# Task:
When you copy the material below, keep every line exact and leave each picture out.

# Dataset section:
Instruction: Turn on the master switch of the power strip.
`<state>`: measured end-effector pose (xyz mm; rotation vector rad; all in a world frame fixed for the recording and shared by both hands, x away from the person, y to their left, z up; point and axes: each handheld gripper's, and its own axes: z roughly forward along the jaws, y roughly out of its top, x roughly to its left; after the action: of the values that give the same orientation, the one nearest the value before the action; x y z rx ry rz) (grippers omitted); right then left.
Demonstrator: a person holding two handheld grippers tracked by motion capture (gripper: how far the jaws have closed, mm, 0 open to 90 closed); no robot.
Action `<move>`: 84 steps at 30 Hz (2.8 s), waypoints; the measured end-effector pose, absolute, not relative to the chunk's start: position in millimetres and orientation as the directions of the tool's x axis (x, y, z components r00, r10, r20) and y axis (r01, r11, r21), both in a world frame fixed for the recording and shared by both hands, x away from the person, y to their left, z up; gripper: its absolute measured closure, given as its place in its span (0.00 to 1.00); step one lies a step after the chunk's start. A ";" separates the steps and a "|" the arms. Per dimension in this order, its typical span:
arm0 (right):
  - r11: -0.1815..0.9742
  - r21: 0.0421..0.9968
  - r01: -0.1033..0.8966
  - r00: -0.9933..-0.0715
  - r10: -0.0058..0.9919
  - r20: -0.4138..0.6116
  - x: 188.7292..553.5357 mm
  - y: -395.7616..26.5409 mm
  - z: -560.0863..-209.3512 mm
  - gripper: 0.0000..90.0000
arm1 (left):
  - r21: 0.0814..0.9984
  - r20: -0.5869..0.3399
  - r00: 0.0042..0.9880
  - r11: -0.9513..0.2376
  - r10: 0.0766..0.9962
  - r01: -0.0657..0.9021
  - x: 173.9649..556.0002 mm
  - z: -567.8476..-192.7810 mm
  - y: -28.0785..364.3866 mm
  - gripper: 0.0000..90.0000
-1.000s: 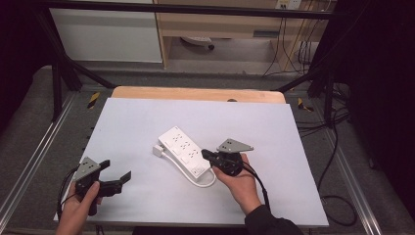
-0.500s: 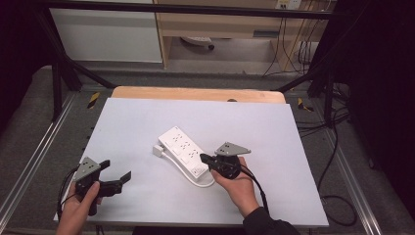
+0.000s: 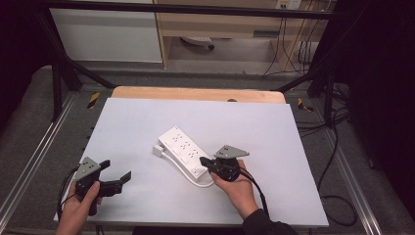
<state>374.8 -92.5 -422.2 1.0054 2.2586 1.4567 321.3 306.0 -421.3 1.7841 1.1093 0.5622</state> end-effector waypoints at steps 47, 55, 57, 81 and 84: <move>0.338 0.842 0.421 -0.733 0.673 0.096 374.4 -75.6 -441.4 1.00 | 0.881 -0.087 0.491 -0.163 0.867 0.443 321.3 -421.5 305.6 0.08; 0.340 0.841 0.421 -0.731 0.676 0.093 374.7 -74.7 -442.5 1.00 | 0.882 -0.086 0.491 -0.162 0.867 0.442 321.3 -421.7 305.5 0.08; 0.341 0.841 0.419 -0.732 0.675 0.091 374.7 -74.3 -442.7 1.00 | 0.882 -0.086 0.491 -0.163 0.867 0.442 321.2 -421.6 305.6 0.08; 0.345 0.848 0.402 -0.729 0.681 0.069 374.0 -71.3 -446.9 1.00 | 0.883 -0.085 0.491 -0.163 0.867 0.441 321.2 -421.5 305.7 0.08; 0.340 0.852 0.397 -0.728 0.682 0.067 373.0 -71.5 -447.8 1.00 | 0.882 -0.086 0.490 -0.163 0.867 0.441 321.2 -421.6 305.6 0.08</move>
<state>373.0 -71.5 -447.8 0.9631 2.3063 1.3375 321.2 305.6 -421.6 1.7861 1.1049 0.5621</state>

# Answer section:
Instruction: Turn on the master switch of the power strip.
`<state>`: measured end-effector pose (xyz mm; rotation vector rad; all in a world frame fixed for the recording and shared by both hands, x away from the person, y to their left, z up; point and axes: each handheld gripper's, and its own axes: z roughly forward along the jaws, y roughly out of its top, x roughly to its left; after the action: of the values that give the same orientation, the one nearest the value before the action; x y z rx ry rz) (grippers omitted); right then left.
Demonstrator: a person holding two handheld grippers tracked by motion capture (gripper: how far the jaws have closed, mm, 0 open to 90 closed); no robot.
Action `<move>`: 84 steps at 30 Hz (2.8 s), waypoints; the measured end-effector pose, absolute, not relative to the chunk's start: position in millimetres and orientation as the directions of the tool's x axis (x, y, z components r00, r10, r20) and y axis (r01, r11, r21), both in a world frame fixed for the recording and shared by both hands, x away from the person, y to their left, z up; gripper: its absolute measured closure, given as its place in its span (0.00 to 1.00); step one lies a step after the chunk's start. A ";" separates the steps and a "|" the arms. Per dimension in this order, its typical span:
arm0 (right):
  - r11: -0.1815..0.9742
  - r21: 0.0421..0.9968
  - r01: -0.1033..0.8966
  - r00: -0.9933..-0.0715
  - r10: -0.0058..0.9919
  - r20: -0.4138..0.6116
  - x: 188.7292..553.5357 mm
  - y: -395.7616..26.5409 mm
  - z: -560.0863..-209.3512 mm
  - gripper: 0.0000..90.0000
arm1 (left):
  - r21: 0.0814..0.9984
  - r20: -0.5869..0.3399
  - r00: 0.0042..0.9880
  - r11: -0.9513..0.2376
  - r10: 0.0766..0.9962
  - r01: -0.0657..0.9021
  - x: 173.9649..556.0002 mm
  - z: -567.8476..-192.7810 mm
  - y: -28.0785..364.3866 mm
  - gripper: 0.0000..90.0000
-1.000s: 
-0.500s: 
+0.000s: 
<state>374.8 -92.5 -422.2 1.0054 2.2586 1.4567 321.3 306.0 -421.3 1.7841 1.1093 0.5622</state> end-effector waypoints at steps 47, 55, 57, 81 and 84: <move>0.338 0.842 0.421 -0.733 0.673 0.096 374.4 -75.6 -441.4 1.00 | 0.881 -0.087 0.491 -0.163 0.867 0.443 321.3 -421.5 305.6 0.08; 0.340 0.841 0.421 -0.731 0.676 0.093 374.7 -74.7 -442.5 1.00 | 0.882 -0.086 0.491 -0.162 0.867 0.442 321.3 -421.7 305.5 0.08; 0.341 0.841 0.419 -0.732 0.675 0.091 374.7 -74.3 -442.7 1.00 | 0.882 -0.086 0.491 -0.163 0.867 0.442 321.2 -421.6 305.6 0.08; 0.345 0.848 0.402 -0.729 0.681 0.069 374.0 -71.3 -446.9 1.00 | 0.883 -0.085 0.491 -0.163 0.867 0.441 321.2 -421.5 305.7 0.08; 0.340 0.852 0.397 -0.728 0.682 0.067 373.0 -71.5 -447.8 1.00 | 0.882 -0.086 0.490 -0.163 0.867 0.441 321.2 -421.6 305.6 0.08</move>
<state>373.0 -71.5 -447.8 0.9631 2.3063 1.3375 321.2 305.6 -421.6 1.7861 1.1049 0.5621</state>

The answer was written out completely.